Aim of the task:
Set the listing down unchanged, minus every embedded image.

Data segment:
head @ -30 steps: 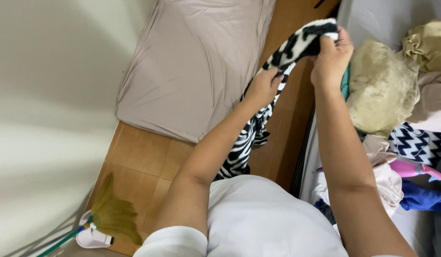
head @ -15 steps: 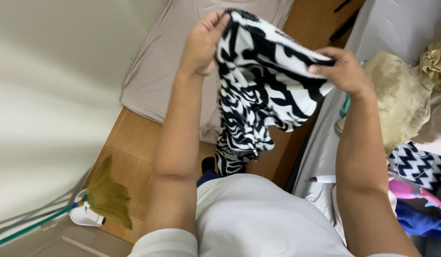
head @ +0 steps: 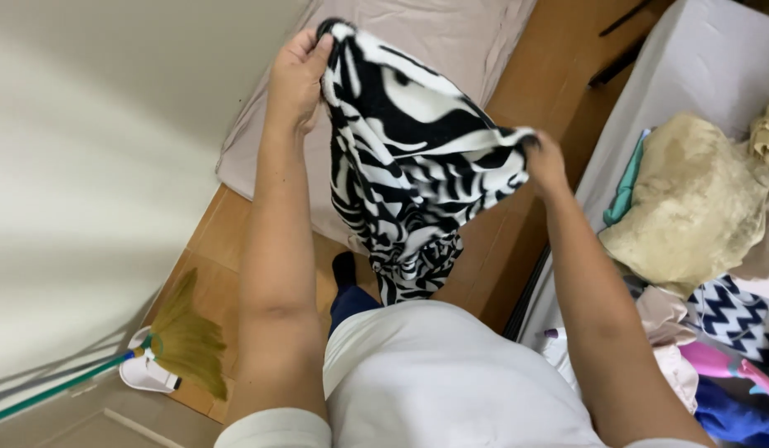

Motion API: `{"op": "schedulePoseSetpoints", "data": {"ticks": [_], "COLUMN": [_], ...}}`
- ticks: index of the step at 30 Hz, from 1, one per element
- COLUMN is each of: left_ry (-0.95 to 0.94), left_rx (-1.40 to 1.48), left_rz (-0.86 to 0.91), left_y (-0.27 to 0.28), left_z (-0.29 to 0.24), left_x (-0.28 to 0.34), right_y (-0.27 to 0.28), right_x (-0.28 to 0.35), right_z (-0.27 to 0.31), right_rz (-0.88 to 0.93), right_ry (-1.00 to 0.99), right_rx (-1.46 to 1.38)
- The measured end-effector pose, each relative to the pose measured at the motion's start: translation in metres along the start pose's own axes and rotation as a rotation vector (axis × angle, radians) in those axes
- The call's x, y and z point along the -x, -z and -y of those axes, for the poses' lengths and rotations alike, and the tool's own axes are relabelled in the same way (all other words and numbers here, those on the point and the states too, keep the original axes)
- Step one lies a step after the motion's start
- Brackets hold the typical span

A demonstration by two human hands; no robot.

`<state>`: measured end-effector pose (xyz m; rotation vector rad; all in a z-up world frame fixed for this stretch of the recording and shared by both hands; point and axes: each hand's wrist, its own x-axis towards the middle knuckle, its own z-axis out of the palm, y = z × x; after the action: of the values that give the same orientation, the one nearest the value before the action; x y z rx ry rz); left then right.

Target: The person inserts a pillow into a teal pillowcase, smooths it out, and places it on the bed. They then pick up a zebra-print blanket, unfold it, and spread it over the mattress.

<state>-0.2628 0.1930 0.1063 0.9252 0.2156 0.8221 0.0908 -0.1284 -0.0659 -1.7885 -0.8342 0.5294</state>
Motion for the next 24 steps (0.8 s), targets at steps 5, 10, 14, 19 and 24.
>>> {"op": "schedulePoseSetpoints", "data": {"ticks": [5,10,14,19,24], "left_ry": [-0.35,-0.016,-0.081,-0.03,-0.094], "left_rx": [-1.418,-0.829,-0.898,-0.525,-0.185], "left_rz": [-0.334,0.45,0.318,0.289,-0.001], "left_y": [0.0,-0.094,-0.09,-0.086,-0.044], "left_z": [0.064,0.055,0.054,0.005,-0.036], "left_x": [-0.018,-0.027,-0.05,-0.068,-0.09], "right_y": [-0.038,-0.085,-0.093,-0.131,-0.115], "right_x": [-0.02,-0.042,-0.039,-0.009,0.023], "right_z": [0.196,0.271,0.238,0.095,0.015], "right_rz": [0.112,0.15,0.151,0.331,0.056], "right_ry": [0.169,0.272,0.282,-0.098,-0.296], "right_rx": [0.317,0.296,-0.094,0.076,0.359]}}
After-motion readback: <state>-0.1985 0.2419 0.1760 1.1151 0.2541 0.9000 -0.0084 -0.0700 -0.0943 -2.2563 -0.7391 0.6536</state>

Solution for this problem:
head @ -30 steps: 
head @ -15 steps: 
head @ +0 steps: 

Motion API: `{"op": "schedulePoseSetpoints", "data": {"ticks": [_], "COLUMN": [_], ...}}`
- ticks: index of the step at 30 Hz, from 1, one per element
- COLUMN is each of: left_ry (-0.95 to 0.94), left_rx (-1.40 to 1.48), left_rz (-0.86 to 0.91), left_y (-0.27 to 0.28), left_z (-0.29 to 0.24), left_x (-0.28 to 0.34), right_y (-0.27 to 0.28), right_x (-0.28 to 0.35), right_z (-0.27 to 0.31), right_rz (-0.88 to 0.93), right_ry (-1.00 to 0.99), right_rx (-1.46 to 1.38)
- The measured end-effector pose, each relative to the pose measured at the motion's start: translation in metres along the start pose's own axes and rotation as a rotation vector (axis × angle, radians) in those axes
- The call's x, y and z point along the -x, -z and -y of those axes, for the poses' lengths and rotations alike, and the tool's own axes are relabelled in the same way (all other words and numbers here, those on the point and the states too, keep the original axes)
- Step one lies a step after the motion's start
- Brackets hold the typical span

A demonstration by two human hands; no robot.

`<state>`: measured end-effector pose (xyz m; rotation vector rad; all in a z-up world frame fixed for this stretch of the recording and shared by both hands; point and axes: each hand's wrist, its own x-axis towards the middle knuckle, its own z-axis out of the palm, y = z × x; after the action: of the values that give the same orientation, the one nearest the value before the action; x y z rx ry rz); left then right.

Target: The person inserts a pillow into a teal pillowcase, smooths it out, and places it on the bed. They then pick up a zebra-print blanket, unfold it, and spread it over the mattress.

<state>-0.2628 0.1930 0.1063 0.9252 0.2156 0.8221 0.0908 -0.1284 -0.0659 -1.7885 -0.8342 0.5294</state>
Motion for the next 24 steps (0.8 s), targets at steps 5, 10, 14, 19 and 24.
>>> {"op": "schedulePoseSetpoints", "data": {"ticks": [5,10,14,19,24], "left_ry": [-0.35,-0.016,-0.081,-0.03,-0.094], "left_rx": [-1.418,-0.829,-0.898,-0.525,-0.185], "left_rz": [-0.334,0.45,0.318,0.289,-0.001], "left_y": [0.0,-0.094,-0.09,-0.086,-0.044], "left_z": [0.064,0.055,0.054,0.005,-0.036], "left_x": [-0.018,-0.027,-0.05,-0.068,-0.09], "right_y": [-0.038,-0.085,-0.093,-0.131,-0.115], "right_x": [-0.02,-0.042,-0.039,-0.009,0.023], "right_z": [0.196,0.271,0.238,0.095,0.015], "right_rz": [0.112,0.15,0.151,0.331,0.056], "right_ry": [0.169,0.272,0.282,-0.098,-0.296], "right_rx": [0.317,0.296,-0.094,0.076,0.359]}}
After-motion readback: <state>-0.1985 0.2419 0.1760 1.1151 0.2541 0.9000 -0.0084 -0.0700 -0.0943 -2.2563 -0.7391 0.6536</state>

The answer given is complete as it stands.